Task:
Every line of the data below that holds the string "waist" needs to be reported.

Recorded data:
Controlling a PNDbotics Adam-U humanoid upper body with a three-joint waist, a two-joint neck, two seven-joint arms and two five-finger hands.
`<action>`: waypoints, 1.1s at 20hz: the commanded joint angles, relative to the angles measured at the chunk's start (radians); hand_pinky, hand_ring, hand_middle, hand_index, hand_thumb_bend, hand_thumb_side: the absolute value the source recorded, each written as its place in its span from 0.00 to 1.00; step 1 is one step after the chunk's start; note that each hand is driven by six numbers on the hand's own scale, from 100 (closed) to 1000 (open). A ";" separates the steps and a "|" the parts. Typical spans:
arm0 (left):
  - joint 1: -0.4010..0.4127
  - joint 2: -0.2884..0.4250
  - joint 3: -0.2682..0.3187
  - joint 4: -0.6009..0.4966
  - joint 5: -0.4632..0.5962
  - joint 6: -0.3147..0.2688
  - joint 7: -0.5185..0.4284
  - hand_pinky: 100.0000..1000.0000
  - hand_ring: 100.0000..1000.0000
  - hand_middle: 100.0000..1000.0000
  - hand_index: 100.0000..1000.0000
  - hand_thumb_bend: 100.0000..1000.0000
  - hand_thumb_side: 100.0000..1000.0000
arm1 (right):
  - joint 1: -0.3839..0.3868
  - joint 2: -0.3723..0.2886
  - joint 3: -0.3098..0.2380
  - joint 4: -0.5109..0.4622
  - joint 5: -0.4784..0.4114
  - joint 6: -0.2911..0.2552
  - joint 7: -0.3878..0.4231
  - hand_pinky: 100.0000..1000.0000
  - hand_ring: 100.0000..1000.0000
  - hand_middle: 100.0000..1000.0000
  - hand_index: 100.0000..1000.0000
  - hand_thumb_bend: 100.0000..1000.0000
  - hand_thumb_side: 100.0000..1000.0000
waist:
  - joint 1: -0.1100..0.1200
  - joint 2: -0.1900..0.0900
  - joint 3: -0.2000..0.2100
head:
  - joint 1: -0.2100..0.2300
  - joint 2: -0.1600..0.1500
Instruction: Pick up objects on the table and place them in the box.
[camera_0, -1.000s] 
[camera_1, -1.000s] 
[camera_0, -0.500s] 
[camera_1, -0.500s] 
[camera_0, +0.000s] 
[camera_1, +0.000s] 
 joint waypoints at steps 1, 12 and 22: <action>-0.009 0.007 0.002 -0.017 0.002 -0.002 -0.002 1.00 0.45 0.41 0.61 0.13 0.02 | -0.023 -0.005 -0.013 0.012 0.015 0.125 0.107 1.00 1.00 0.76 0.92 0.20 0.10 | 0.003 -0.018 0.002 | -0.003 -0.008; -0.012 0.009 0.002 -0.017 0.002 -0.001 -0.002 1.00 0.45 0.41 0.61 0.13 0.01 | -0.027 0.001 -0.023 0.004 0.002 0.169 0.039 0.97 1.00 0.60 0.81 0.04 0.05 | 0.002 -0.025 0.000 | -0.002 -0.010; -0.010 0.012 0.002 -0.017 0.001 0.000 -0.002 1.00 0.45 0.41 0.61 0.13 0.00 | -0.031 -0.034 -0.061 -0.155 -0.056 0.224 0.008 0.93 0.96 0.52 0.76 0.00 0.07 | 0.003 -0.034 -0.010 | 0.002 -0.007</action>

Worked solution:
Controlling a PNDbotics Adam-U humanoid upper body with a three-joint waist, a two-joint neck, two seven-joint arms and two five-finger hands.
waist:

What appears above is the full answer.